Il y a aussi un bois qu'on appelle nephretique, qui vient des Indes, qui étant rappé ou fendu en petits morceaux, & infusé dans l'eau, la teint en sorte qu'elle paroît d'or à travers le jour, & d'un bleu foncé à contre jour. La pierre girasole fait le même effet.
NICOTIANE. s. f. Tabac, Petun, herbe à la Reine. Ce sont les noms qu'on donne à une herbe qui vient de l'Amerique, qui desseiche le cerveau, & fait éternuer, à qui on donne diverses préparations pour la prendre en poudre par le nez, ou en machicatoire par la bouche, ou en fumée avec une pipe. Nicod l'envoya en France pendant qu'il étoit Ambassadeur en Portugal en 1560. & il lui a donné son nom, comme il témoigne lui-même dans son Dictionaire.
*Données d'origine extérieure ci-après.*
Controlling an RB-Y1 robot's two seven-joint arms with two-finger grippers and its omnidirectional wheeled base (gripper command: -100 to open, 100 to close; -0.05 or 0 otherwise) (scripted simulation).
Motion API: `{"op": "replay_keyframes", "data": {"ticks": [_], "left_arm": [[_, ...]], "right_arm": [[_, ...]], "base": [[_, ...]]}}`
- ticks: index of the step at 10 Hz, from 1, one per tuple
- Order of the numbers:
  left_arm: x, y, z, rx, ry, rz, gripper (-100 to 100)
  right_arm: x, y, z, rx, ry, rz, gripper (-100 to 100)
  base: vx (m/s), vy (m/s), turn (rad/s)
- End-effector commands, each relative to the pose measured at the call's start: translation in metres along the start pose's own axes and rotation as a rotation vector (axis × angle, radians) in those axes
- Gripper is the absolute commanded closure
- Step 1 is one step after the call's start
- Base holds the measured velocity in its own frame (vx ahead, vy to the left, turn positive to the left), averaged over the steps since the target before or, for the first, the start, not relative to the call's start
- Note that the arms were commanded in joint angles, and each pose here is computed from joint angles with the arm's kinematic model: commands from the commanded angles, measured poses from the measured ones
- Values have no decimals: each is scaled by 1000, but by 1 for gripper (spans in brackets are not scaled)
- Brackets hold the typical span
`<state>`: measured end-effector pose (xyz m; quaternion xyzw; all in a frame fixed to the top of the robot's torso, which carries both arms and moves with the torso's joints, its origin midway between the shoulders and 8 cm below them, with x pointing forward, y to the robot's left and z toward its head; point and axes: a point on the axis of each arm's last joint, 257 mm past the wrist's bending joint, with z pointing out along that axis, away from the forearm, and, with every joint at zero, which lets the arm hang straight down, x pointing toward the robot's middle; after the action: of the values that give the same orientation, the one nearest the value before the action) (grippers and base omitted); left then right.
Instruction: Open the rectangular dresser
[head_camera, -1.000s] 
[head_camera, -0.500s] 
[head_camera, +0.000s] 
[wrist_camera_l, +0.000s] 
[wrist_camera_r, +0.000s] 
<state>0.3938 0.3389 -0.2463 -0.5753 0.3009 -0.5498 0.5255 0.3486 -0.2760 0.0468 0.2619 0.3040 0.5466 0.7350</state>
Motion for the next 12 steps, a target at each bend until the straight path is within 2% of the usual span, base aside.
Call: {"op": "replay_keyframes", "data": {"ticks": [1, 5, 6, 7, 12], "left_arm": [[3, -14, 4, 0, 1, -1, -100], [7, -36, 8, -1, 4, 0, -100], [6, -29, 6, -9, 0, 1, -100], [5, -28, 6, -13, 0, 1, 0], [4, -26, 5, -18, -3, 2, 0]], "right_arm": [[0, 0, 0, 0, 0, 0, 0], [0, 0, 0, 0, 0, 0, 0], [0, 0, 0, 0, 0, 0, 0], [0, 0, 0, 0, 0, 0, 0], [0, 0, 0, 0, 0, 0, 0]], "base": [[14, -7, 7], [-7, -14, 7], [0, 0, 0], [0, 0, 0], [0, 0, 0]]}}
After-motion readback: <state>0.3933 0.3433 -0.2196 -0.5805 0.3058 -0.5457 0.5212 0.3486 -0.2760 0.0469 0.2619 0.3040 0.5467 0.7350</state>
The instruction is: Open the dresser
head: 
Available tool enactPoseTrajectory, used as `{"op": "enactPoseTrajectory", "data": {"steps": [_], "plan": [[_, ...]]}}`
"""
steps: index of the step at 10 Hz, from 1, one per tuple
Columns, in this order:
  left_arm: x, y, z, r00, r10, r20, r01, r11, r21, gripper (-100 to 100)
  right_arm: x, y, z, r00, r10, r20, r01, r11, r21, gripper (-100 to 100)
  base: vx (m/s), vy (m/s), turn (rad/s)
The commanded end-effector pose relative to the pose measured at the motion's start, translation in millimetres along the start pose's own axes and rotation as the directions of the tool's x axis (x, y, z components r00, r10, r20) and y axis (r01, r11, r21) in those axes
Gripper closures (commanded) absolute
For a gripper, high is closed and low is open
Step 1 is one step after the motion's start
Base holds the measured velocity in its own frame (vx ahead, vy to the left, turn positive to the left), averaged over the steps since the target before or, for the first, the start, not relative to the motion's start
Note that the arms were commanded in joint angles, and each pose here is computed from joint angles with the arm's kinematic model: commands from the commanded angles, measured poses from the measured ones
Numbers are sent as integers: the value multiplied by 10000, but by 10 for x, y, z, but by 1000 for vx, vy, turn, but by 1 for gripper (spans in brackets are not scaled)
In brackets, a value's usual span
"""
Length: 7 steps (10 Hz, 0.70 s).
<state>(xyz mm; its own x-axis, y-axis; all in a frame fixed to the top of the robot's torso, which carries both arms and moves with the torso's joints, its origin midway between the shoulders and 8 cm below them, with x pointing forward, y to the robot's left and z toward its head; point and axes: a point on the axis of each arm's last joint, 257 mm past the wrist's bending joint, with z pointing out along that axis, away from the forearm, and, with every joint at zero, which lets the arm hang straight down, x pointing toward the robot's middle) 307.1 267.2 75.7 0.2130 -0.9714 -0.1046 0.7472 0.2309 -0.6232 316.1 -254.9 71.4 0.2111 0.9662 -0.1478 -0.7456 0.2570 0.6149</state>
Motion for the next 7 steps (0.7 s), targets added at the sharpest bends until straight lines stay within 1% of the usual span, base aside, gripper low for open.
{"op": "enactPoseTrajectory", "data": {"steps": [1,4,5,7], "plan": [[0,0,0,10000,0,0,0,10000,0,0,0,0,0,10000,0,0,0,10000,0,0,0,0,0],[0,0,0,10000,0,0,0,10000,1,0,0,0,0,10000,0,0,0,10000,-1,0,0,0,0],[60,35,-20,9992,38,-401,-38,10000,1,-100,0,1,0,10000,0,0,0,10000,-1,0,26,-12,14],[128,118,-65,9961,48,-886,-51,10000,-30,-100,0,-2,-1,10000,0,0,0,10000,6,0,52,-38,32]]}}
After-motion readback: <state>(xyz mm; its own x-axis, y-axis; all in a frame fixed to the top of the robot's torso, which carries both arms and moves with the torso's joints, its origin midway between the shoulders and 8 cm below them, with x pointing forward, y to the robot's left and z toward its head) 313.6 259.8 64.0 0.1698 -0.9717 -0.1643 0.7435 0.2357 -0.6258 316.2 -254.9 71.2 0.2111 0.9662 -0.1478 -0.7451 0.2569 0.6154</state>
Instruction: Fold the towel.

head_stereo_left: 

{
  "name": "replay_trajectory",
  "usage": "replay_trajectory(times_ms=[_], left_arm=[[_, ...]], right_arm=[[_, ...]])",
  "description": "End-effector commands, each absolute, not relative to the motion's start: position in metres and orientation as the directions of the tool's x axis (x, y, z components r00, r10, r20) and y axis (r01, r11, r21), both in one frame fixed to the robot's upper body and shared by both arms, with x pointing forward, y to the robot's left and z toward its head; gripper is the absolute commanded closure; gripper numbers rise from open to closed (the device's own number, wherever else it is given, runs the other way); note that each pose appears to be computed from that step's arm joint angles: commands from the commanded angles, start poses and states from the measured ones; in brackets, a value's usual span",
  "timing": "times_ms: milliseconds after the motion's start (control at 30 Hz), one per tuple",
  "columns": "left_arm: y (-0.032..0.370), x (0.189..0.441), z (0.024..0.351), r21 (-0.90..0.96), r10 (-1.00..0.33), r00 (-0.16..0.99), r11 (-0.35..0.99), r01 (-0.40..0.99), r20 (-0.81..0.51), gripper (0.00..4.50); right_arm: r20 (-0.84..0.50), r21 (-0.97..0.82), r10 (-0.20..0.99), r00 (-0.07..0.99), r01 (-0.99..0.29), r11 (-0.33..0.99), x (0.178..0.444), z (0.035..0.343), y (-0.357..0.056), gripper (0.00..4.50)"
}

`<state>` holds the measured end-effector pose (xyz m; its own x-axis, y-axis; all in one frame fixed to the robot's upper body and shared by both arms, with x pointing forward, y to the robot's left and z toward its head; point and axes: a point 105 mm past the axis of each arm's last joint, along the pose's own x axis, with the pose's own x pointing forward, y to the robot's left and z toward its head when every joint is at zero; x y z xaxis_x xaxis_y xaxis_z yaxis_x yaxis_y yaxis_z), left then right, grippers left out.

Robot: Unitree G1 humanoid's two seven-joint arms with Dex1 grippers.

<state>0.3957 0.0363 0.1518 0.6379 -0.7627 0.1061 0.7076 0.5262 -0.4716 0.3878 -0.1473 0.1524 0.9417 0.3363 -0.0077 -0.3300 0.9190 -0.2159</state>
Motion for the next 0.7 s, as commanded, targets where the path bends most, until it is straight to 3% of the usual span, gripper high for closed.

Il dit qu'elle a une merveilleuse vertu contre toutes les playes, dartres, ulceres, & Noli me tangere. Catherine de Medicis la voulut faire appeller Medicée, de son nom; de là vient qu'on l'appelle encore en plusieurs lieux herbe à la Reine. Elle étoit venuë originairement de la Floride, où quelques-uns disent qu'on l'appelloit Petun.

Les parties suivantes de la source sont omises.